You know, that one lady we met that one time.
V.I.P Member
I truly pity kids that were 12-18 during the covid lockdowns.

My daughter was fifteen when covid hit. During the prior 2 years, she had been earning more and more trust, and she was allowed to go out on the city bus, see friends, go to the mall, youth groups, library, or just explore town, and discover who she was, and how she fit into the world.

Even though I was going through chemotherapy, if I was just going to be in bed all day, she was totally allowed to go out and see friends or just explore. I trusted her, and I wanted her to have a real childhood.

Then covid hit. Two weeks to stop the spread, right?

All of a sudden, there was mass panic, and every friend she had was locked inside their house by their parents. She would knock on doors, and mothers would come to the door, forbidding their kids to come outside. Even talking through the living room window was forbidden.

Instagram became the only point of contact. This went on for two and a half years, and still continues, somewhat into the present day.

She had one friend whose parents would let her outdoors. And my daughter would travel four miles to see her, once a week. This was her best friend.

I am really thankful for church-based youth groups, because they were the first (and pretty much only) groups to open back up for teenagers to socialize and have fun. She had scouts, youth group, and went to camp, all thanks to churches, who knew that developmentally, kids need supportive environments with others their own age. They were willing to take that leap of "faith" and make changes, integrating social distancing and masking into their normal programming, but still allowing kids to be silly kids. She would come home from youth group, laughing about Nerf gun wars and hide and seek games, where the group would take over the entire church, and all the offices, as ample hiding ground.

I'm also thankful that our local archery range had a "Homeschool Archery" class every week.
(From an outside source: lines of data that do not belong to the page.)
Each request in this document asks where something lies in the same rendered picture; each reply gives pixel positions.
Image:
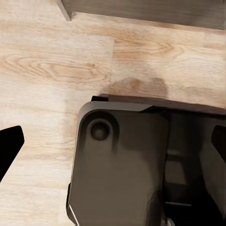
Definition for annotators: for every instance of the dishwasher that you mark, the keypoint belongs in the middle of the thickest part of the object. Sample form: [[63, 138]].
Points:
[[199, 13]]

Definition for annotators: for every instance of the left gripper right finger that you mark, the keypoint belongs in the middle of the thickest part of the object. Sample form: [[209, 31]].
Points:
[[218, 139]]

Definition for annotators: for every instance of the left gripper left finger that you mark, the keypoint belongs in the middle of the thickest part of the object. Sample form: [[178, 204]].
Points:
[[11, 141]]
She was already in archery for a few years, and her skills were pretty good. The next hurdle, however, was to learn to aim with a big, stuffy face mask on. Maybe today's archers, who learned to loose without proper blood oxygenation, will have an advantage on others who didn't have those "handicaps".

Outside of those groups, however, my daughter had no prom, attended no parties, didn't ride her bike around with her friends, or just hang out with nothing to do. She didn't get to explore or just be bored and find creative ways to have fun with her peers. I guess in some ways this is good, because kids her age didn't get pregnant or into drugs, unlike prior generations. But I still lament for her lost adolescence, because those are the years that you need to be out and independent, to explore who you are, and how to fit into peer groups, how to say "No", and just have fun.

In a time where kids her age were supposed to learn independence, they instead had to stay home. Although, the positive is that they learned interdependence within a family group, and had more connection with relatives than previous generations.

I showed this music video to my daughter yesterday, and I told her, "Before Covid, this is how adolescence was". It made her jealous, because she didn't get any of that. She was laughing at all the antics the kids got into, and said she had no idea how fun being a teenager could have been.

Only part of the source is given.